[Data excerpts]
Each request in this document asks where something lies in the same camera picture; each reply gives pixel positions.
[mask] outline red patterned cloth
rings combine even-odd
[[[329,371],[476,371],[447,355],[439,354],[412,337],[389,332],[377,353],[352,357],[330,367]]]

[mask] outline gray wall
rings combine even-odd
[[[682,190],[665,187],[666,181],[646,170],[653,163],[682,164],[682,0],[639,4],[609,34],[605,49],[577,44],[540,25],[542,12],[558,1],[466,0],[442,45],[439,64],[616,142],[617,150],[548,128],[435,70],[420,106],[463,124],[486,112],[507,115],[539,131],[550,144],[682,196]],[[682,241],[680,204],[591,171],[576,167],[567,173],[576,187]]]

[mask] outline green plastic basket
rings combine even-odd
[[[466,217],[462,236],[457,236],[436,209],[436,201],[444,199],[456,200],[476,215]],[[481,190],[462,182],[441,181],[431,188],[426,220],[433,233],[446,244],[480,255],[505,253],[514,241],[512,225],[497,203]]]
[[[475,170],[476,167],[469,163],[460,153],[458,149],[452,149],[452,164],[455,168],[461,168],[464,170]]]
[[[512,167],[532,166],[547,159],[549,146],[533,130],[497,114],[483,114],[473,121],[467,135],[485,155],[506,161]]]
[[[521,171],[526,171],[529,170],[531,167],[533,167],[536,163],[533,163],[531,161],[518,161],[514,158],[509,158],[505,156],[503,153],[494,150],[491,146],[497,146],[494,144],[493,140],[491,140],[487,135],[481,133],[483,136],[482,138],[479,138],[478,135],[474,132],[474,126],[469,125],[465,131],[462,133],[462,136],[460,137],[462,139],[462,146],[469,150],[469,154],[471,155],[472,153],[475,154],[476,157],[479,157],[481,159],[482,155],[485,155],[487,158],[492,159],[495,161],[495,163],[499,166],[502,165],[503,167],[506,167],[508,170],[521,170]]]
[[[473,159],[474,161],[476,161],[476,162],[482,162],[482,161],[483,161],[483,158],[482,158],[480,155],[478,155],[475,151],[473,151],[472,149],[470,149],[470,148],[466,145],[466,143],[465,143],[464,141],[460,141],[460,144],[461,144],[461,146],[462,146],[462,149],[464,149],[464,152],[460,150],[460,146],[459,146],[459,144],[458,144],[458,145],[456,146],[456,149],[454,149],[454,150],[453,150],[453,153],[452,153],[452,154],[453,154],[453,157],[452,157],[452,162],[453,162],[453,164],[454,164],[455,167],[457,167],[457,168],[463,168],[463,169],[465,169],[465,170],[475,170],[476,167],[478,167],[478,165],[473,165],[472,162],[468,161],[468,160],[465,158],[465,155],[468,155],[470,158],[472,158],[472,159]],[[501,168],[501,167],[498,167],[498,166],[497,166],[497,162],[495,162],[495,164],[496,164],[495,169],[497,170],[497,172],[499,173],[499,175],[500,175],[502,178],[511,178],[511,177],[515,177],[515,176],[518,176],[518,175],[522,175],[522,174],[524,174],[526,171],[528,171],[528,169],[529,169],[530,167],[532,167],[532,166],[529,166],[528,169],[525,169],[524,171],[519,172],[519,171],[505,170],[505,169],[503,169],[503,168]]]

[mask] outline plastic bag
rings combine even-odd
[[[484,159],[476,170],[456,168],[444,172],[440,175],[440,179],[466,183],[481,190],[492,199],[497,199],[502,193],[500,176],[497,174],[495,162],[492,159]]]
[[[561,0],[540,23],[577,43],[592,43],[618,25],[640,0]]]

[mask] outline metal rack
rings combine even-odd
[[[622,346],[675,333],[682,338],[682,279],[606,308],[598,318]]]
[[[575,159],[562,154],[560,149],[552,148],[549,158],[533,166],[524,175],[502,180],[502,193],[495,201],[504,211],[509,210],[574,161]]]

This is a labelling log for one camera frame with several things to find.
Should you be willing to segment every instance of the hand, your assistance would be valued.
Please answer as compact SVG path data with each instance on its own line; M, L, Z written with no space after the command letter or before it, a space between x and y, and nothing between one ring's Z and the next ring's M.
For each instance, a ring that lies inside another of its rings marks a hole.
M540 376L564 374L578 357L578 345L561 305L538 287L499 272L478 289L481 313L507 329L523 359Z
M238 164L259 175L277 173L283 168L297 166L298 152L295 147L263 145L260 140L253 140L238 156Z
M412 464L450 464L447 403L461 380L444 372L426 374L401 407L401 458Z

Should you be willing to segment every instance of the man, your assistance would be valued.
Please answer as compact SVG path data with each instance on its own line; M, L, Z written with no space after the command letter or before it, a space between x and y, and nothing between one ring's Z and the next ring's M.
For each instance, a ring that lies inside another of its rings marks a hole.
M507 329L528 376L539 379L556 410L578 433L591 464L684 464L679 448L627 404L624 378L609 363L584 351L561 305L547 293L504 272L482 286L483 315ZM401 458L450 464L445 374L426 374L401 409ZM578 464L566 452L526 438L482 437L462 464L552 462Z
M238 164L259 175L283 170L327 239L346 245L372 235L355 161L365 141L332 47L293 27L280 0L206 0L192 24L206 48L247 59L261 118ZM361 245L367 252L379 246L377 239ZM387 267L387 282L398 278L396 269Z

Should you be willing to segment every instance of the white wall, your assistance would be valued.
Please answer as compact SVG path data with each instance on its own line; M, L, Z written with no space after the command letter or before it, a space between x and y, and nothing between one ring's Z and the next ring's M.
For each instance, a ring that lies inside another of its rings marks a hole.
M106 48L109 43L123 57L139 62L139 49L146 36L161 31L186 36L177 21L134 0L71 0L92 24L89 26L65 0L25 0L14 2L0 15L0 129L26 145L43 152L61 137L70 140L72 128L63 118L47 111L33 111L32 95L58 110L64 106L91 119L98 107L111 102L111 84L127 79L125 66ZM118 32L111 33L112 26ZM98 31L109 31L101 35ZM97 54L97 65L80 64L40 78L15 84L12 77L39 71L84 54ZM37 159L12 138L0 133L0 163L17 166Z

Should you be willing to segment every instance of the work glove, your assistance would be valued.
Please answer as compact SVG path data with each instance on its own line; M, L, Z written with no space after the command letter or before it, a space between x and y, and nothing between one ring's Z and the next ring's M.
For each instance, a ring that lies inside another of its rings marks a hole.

TASK INSTRUCTIONS: For each line in the data, set it down again exactly.

YOUR SOLUTION:
Each request in this document asks where something lies in the same camera picture; each reply gives pixel positions.
[mask] outline red patterned cloth
rings combine even-odd
[[[329,371],[476,371],[447,355],[439,354],[412,337],[389,332],[377,353],[352,357],[330,367]]]

[mask] outline gray wall
rings combine even-odd
[[[682,190],[665,187],[666,181],[646,170],[653,163],[682,164],[682,0],[639,4],[609,34],[605,49],[577,44],[540,25],[542,12],[558,1],[466,0],[442,45],[439,64],[616,142],[617,150],[548,128],[435,70],[420,106],[463,124],[486,112],[507,115],[539,131],[550,144],[682,196]],[[682,241],[680,204],[591,171],[576,167],[567,173],[576,187]]]

[mask] outline green plastic basket
rings combine even-odd
[[[466,217],[462,236],[457,236],[436,209],[436,201],[444,199],[456,200],[476,215]],[[481,190],[462,182],[441,181],[431,188],[426,220],[433,233],[446,244],[480,255],[505,253],[514,241],[512,225],[497,203]]]
[[[475,170],[476,167],[469,163],[460,153],[458,149],[452,149],[452,164],[455,168],[461,168],[464,170]]]
[[[512,167],[532,166],[547,159],[549,146],[533,130],[497,114],[483,114],[473,121],[467,135],[485,155],[506,161]]]
[[[521,171],[526,171],[529,170],[531,167],[533,167],[536,163],[533,163],[531,161],[518,161],[514,158],[509,158],[505,156],[503,153],[494,150],[491,146],[497,146],[494,144],[493,140],[491,140],[487,135],[481,133],[483,136],[482,138],[479,138],[478,135],[474,132],[474,126],[469,125],[465,131],[462,133],[462,136],[460,137],[462,139],[462,146],[469,150],[469,154],[471,155],[472,153],[475,154],[476,157],[479,157],[481,159],[482,155],[485,155],[487,158],[492,159],[495,161],[495,163],[499,166],[502,165],[503,167],[506,167],[508,170],[521,170]]]
[[[473,159],[474,161],[476,161],[476,162],[482,162],[482,161],[483,161],[483,158],[482,158],[480,155],[478,155],[475,151],[473,151],[472,149],[470,149],[470,148],[466,145],[466,143],[465,143],[464,141],[460,141],[460,144],[461,144],[461,146],[462,146],[462,149],[464,149],[464,152],[460,150],[460,146],[459,146],[459,144],[458,144],[458,145],[456,146],[456,149],[454,149],[454,150],[453,150],[453,153],[452,153],[452,154],[453,154],[453,157],[452,157],[452,162],[453,162],[453,164],[454,164],[455,167],[457,167],[457,168],[463,168],[463,169],[465,169],[465,170],[475,170],[476,167],[478,167],[478,165],[473,165],[472,162],[468,161],[468,160],[465,158],[465,155],[468,155],[470,158],[472,158],[472,159]],[[501,168],[501,167],[498,167],[498,166],[497,166],[497,162],[495,162],[495,164],[496,164],[495,169],[497,170],[497,172],[499,173],[499,175],[500,175],[502,178],[511,178],[511,177],[515,177],[515,176],[518,176],[518,175],[522,175],[522,174],[524,174],[526,171],[528,171],[528,169],[529,169],[530,167],[532,167],[532,166],[529,166],[528,169],[525,169],[524,171],[519,172],[519,171],[505,170],[505,169],[503,169],[503,168]]]

[mask] outline plastic bag
rings combine even-odd
[[[484,159],[476,170],[456,168],[444,172],[440,175],[440,179],[466,183],[481,190],[492,199],[497,199],[502,193],[500,176],[497,174],[495,162],[492,159]]]
[[[561,0],[540,23],[577,43],[592,43],[618,25],[640,0]]]

[mask] outline metal rack
rings combine even-odd
[[[622,346],[675,333],[682,338],[682,279],[606,308],[598,318]]]
[[[575,159],[562,154],[560,149],[552,148],[549,158],[533,166],[524,175],[502,180],[502,193],[495,201],[504,211],[509,210],[574,161]]]

This is a labelling log for one camera frame with several things to find.
Should you be willing to segment every instance of the hand, your assistance would be valued.
Please answer as compact SVG path data with each instance on its own line; M, L, Z written with no space after the command letter or before it, a space between x and y, and nothing between one ring's Z and the next ring's M.
For each instance, a ring that lies inside another of its rings marks a hole.
M540 376L564 374L578 357L578 345L561 305L538 287L499 272L478 289L481 313L507 329L523 359Z
M238 164L259 175L277 173L283 168L297 166L298 152L295 147L263 145L260 140L253 140L238 156Z
M412 464L450 464L447 403L461 380L444 372L426 374L401 407L401 458Z

Should you be willing to segment every instance of the man, your assistance would be valued.
Please answer as compact SVG path data with each instance on its own line; M, L, Z written with no space after the command letter or before it, a space between x and y, and nothing between one ring's Z and the next ring's M.
For each instance, a ring that lies inside another of its rings marks a hole.
M507 329L528 376L539 379L556 410L578 433L591 464L684 464L679 448L627 404L624 378L609 363L584 351L561 305L547 293L504 272L482 286L483 315ZM401 458L450 464L445 374L426 374L401 409ZM578 464L566 452L526 438L482 437L462 464L552 462Z
M238 164L259 175L283 170L327 239L346 245L372 235L355 161L365 141L332 47L293 27L280 0L206 0L192 24L206 48L247 59L261 118ZM361 245L367 252L379 246L377 239ZM387 267L387 282L398 278L396 269Z

Should you be willing to segment every instance of the white wall, your assistance would be valued.
Please answer as compact SVG path data with each instance on its own line; M, L, Z written with no space after the command letter or before it, a space between x and y, and nothing between one ring's Z and the next ring's M.
For each instance, a ring that lies inside another of its rings marks a hole.
M106 48L109 43L123 57L139 62L139 49L146 36L161 31L186 36L177 21L134 0L71 0L92 24L89 26L65 0L25 0L14 2L0 15L0 129L26 145L43 152L61 137L70 140L72 128L63 118L47 111L33 111L32 95L58 110L64 106L91 119L98 107L111 102L111 84L127 79L125 66ZM118 32L111 33L112 26ZM98 31L109 31L101 35ZM97 54L97 65L80 64L40 78L15 84L12 77L39 71L84 54ZM37 159L12 138L0 133L0 163L17 166Z

Should you be willing to segment every instance of the work glove, your assistance would be valued.
Please answer as compact SVG path data with each instance on its own line; M, L, Z written with no space after the command letter or before it, a space between x and y, and nothing between one ring's Z and the next ring's M.
For each instance, a ring that lies inside another of its rings marks a hole.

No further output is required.